Start of Provided data

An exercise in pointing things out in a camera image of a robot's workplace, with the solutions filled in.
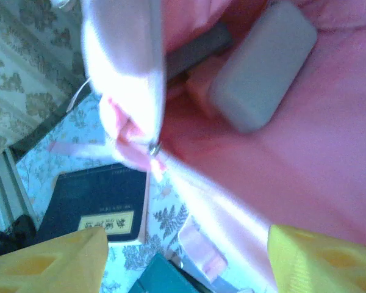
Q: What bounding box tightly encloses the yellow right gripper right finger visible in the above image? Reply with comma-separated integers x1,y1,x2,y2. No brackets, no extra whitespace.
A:
268,224,366,293

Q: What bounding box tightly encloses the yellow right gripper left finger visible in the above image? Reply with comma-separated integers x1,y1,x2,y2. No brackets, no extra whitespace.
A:
0,227,109,293

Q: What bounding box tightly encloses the navy book with yellow label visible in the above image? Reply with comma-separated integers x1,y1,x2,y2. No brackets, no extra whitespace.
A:
36,163,149,245

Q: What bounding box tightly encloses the pink student backpack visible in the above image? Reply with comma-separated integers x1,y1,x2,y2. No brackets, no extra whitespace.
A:
48,0,366,293

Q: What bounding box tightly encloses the small teal notebook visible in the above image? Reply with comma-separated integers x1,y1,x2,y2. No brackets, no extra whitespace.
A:
131,253,208,293

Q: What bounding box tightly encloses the pale green pencil case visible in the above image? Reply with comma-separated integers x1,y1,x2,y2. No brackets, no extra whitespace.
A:
207,1,318,134

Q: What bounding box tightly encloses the dark teal notebook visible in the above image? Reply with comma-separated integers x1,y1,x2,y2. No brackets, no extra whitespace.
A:
166,23,234,82

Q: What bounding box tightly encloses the aluminium side rail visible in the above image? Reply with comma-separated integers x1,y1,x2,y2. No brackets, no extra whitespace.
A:
0,87,94,233

End of Provided data

Restate the listing above word for word. Leave the images out.

An exercise in pointing things out in a camera image of a robot's workplace, with the solutions filled in.
Q: What bounding box tightly encloses the yellow right gripper right finger visible in the above image? Reply with comma-separated integers x1,y1,x2,y2. No brackets, no extra whitespace.
A:
268,224,366,293

Q: What bounding box tightly encloses the yellow right gripper left finger visible in the above image? Reply with comma-separated integers x1,y1,x2,y2. No brackets, no extra whitespace.
A:
0,227,109,293

Q: What bounding box tightly encloses the navy book with yellow label visible in the above image? Reply with comma-separated integers x1,y1,x2,y2. No brackets, no extra whitespace.
A:
36,163,149,245

Q: What bounding box tightly encloses the pink student backpack visible in the above image? Reply with comma-separated integers x1,y1,x2,y2. No brackets, no extra whitespace.
A:
48,0,366,293

Q: What bounding box tightly encloses the small teal notebook visible in the above image? Reply with comma-separated integers x1,y1,x2,y2. No brackets, no extra whitespace.
A:
131,253,208,293

Q: What bounding box tightly encloses the pale green pencil case visible in the above image? Reply with comma-separated integers x1,y1,x2,y2. No brackets, no extra whitespace.
A:
207,1,318,134

Q: What bounding box tightly encloses the dark teal notebook visible in the above image? Reply with comma-separated integers x1,y1,x2,y2. No brackets, no extra whitespace.
A:
166,23,234,82

Q: What bounding box tightly encloses the aluminium side rail visible in the above image? Reply with comma-separated integers x1,y1,x2,y2. No brackets, no extra whitespace.
A:
0,87,94,233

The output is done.